Given data START

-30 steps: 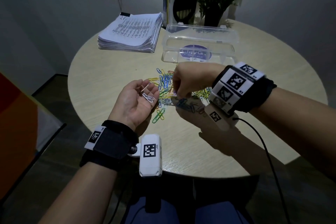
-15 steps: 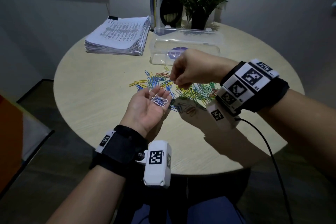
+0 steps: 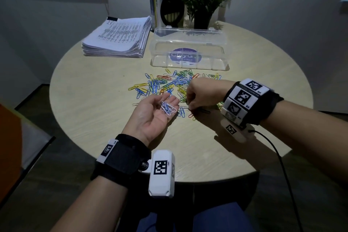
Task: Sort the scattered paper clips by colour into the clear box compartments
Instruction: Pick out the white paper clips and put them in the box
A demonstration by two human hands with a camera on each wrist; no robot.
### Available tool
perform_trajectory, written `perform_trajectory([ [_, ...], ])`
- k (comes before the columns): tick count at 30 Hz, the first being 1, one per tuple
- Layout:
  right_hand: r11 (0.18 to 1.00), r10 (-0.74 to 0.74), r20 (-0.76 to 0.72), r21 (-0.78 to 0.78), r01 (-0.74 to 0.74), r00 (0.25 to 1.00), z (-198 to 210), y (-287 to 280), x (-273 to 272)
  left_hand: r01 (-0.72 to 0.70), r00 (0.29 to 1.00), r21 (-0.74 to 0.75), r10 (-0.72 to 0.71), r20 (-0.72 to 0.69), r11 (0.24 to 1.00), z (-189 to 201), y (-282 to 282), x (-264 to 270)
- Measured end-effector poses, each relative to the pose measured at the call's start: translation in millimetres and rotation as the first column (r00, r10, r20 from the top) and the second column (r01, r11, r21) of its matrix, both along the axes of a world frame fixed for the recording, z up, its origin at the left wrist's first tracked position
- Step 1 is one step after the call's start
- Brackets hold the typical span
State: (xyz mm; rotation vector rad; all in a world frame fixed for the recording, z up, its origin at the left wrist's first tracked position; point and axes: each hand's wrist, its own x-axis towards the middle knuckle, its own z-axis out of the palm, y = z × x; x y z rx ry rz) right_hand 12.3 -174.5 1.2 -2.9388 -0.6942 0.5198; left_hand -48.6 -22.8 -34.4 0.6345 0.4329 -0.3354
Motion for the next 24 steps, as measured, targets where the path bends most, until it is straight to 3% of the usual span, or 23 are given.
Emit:
perform_trajectory([
  [6, 0.955, 0.032, 0.037, 0.294, -0.042, 0.999, 15, 15, -11, -0.039, 0.999, -0.112, 0.040, 0.005, 0.993, -3, 0, 4],
  [8, 0.950, 0.032, 0.027, 0.311, -0.039, 0.999, 15, 23, -16, -0.030, 0.999, -0.139, 0.034, 0.026, 0.990, -4, -1, 5],
  [13, 0.945, -0.030, 0.004, 0.326, 0.027, 1.000, 11, 34, -17, 0.011, 0.996, -0.026, -0.009, 0.086, 1.000, 0, -5, 3],
  [17, 0.940, -0.072, -0.015, 0.334, 0.073, 0.997, 12, 36, -17, -0.040, 0.993, -0.005, 0.040, 0.115, 0.999, 5, -8, 1],
  [24, 0.911, -0.064, -0.169, 0.392, 0.127, 0.983, 14, 30, -14, -0.128, 0.986, 0.035, 0.123, 0.111, 0.991, 6, -7, 4],
])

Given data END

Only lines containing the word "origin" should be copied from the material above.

- Measured end-effector poses, each relative to the pose measured at the call's start: translation in millimetres and rotation as the first column (r00, r10, r20 from the top) and the second column (r01, r11, r21) of its matrix, both along the axes of a world frame fixed for the recording, z up, its origin at the left wrist's first tracked position
State: (xyz mm; rotation vector rad; all in a world frame fixed for the recording, z up, its origin at the left wrist's first tracked position; point and axes: each hand's wrist, its own x-axis towards the middle knuckle, its own z-axis out of the palm, y = z × x; x y z rx ry rz) right_hand 12.3 -174.5 1.2 -2.9388 -0.6942 0.5198; left_hand -48.6 -22.8 -34.4 0.6345 0.4329 -0.3354

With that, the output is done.